Leeukloof & Ruiterbos
Our guide to things to do in our valley - Leeukloof - and the neighbouring Ruiterbos area.
Leeukloof is a quiet, secluded valley in the foothills of the Outeniqua Mountains. It’s a great destination for birding, hiking, fynbos watching, mountain biking (MTB), off-road motor cycling, and motor bike touring. And swimming, too: the water in the Bosmans River is clean and pure. (This is the river you cross about a kilometre before you get to our farm gate; it also forms Blommekloof’s western boundary.)
- Leeukloof Lapa: a rustic weddings and functions venue about 1.5 km from Blommekloof.
Ruiterbos is a sleepy stop on the R328 between Mossel Bay and Oudtshoorn. It’s one of those blink-and-you’ll-miss-it places you don’t want to miss, and it’s situated at the foot of the Robinson Pass (see the video below).
- Eight Bells Mountain Inn: a historic family hotel in the true tradition of South African Mountain Holidays. It’s about 9 km from Blommekloof - and a great place for a meal or afternoon tea. It has a fine bowling green, and the estate features a number of marked walking trails and mountain bike trails (MTB trails).
- Ruiterbos Farm Stall: a restaurant, coffee shop, art gallery, and general dealer. About 8 km from Blommekloof.

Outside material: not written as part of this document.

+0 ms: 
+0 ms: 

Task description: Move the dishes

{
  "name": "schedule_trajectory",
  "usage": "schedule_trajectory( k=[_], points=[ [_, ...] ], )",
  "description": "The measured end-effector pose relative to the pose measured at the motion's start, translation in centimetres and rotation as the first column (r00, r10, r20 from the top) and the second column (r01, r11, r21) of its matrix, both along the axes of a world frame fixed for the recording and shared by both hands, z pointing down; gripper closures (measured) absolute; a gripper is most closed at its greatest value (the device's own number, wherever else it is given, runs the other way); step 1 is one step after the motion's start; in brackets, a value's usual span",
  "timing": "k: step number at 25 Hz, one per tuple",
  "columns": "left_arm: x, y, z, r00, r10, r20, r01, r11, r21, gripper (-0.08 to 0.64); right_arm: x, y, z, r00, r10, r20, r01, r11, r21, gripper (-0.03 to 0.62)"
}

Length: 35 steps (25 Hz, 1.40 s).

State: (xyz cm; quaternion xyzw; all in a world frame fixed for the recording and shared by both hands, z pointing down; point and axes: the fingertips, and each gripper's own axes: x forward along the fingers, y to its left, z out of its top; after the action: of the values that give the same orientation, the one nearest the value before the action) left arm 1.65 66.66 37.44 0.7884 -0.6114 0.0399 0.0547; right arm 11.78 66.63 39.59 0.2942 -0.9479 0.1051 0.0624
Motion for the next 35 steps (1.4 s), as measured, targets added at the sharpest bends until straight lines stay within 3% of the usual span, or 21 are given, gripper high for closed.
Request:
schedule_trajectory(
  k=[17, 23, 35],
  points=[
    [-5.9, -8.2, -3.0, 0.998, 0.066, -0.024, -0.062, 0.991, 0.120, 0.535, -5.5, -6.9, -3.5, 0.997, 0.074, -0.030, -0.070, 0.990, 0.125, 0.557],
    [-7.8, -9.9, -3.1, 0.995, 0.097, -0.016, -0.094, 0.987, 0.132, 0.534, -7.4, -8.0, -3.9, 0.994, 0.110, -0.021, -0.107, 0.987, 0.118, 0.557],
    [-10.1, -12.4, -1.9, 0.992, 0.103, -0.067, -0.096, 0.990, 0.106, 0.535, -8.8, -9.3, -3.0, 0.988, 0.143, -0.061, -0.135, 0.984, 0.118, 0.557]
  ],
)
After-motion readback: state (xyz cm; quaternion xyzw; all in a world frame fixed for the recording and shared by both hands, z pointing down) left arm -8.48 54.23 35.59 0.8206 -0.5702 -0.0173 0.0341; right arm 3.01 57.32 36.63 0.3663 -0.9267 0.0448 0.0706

- Outeniqua Moon Percheron Stud: giant working horse, cart horse rides with tea and cakes.
- The Bow & Arrow at Outeniqua Game Farm: restaurant, pub & butchery. A child-friendly eatery that serves traditional South African food.
The Robinson Pass
The R328 becomes the steep, winding Robinson Pass just above Ruiterbos. It passes through the Outeniqua Nature Reserve, which helps to make it one of the great scenic passes of the Western Cape.
The Pass offers excellent birding: it’s generally a good place to see raptors in flight (mountain buzzards, forest buzzards) - often at eye level. It’s also a popular fynbos flower watching destination: the heathers (ericas) and proteas are usually at their best in winter and early spring (June to September), but there’s always something in flower.
The Robinson Pass was built by the famous colonial road engineer, Thomas Bain, who completed the project in 1869. It was rebuilt and re-routed between 1958 and 1963.